This statement is undoubtedly wrong, for what actualizes another thing,

i.e. acts on it, is not called agent simply by a metaphor, but in reality, for

the definition of ‘agent’ is appropriate to it. The division of ‘agent’ into

‘natural’ and ‘voluntary agent’ is not the division of an equivocal term, but

the division of a genus.
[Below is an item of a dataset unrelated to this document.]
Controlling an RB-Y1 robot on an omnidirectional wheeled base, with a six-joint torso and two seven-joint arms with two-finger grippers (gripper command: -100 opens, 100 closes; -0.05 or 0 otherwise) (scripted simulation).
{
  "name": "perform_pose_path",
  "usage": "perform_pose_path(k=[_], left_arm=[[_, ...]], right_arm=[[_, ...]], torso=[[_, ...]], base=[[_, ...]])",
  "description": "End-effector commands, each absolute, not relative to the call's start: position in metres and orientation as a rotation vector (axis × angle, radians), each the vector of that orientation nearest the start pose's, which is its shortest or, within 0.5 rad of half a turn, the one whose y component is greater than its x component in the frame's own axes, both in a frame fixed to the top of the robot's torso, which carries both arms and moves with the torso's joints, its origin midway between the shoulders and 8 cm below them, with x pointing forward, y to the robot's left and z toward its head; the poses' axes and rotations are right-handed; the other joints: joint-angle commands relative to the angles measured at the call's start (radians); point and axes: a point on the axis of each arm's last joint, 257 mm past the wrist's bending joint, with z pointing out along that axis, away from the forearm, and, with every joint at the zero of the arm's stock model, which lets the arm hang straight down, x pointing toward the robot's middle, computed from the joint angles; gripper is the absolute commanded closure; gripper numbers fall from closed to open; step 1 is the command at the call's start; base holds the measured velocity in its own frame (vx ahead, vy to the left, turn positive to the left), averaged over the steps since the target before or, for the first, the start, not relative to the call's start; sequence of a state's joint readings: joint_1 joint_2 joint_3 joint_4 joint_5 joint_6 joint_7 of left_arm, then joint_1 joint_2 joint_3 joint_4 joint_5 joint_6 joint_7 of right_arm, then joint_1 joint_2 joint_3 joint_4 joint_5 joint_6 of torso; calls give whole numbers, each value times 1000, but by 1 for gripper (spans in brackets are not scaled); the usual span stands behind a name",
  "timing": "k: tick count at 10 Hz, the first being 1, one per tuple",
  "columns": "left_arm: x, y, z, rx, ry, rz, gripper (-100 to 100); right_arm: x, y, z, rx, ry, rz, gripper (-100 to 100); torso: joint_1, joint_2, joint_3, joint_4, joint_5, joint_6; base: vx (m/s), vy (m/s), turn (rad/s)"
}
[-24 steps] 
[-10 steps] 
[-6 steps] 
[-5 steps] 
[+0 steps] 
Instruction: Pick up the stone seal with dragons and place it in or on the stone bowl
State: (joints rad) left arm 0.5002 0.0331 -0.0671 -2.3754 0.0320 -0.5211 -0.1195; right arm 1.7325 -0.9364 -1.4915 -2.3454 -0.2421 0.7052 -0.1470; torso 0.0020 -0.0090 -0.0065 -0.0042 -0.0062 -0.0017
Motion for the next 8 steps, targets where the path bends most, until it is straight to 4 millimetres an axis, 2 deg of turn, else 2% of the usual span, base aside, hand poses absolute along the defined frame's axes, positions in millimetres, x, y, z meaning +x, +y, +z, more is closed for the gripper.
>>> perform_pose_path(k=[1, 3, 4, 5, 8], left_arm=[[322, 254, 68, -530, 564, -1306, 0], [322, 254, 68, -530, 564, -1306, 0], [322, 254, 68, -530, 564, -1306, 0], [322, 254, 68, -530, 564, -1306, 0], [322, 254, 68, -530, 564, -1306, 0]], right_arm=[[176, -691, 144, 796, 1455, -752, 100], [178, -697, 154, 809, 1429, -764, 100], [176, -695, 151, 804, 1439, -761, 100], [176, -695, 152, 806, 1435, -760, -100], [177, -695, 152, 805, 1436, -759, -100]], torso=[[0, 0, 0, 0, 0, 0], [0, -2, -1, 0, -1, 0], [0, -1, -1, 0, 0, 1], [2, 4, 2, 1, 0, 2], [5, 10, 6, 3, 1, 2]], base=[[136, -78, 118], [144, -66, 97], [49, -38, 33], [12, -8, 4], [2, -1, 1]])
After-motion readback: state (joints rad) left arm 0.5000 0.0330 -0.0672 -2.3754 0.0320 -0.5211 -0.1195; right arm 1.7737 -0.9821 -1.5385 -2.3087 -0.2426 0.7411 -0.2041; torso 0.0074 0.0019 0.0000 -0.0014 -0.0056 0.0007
Therefore the division of ‘agent’ into ‘natural’ and

‘voluntary agent’ is right, since that which actualizes another can also be

divided into these two classes.

Ghazali says:

I say:

However, as it can happen that ‘act’ is used

metaphorically and also in its real sense, people have no

objection in saying ‘someone acted voluntarily’, meaning that

he acted not in a metaphorical sense, but really, in the way

in which it is said ‘he spoke with his tongue’, or ‘he saw with

his eye’. For, since one is permitted to rise ‘heart’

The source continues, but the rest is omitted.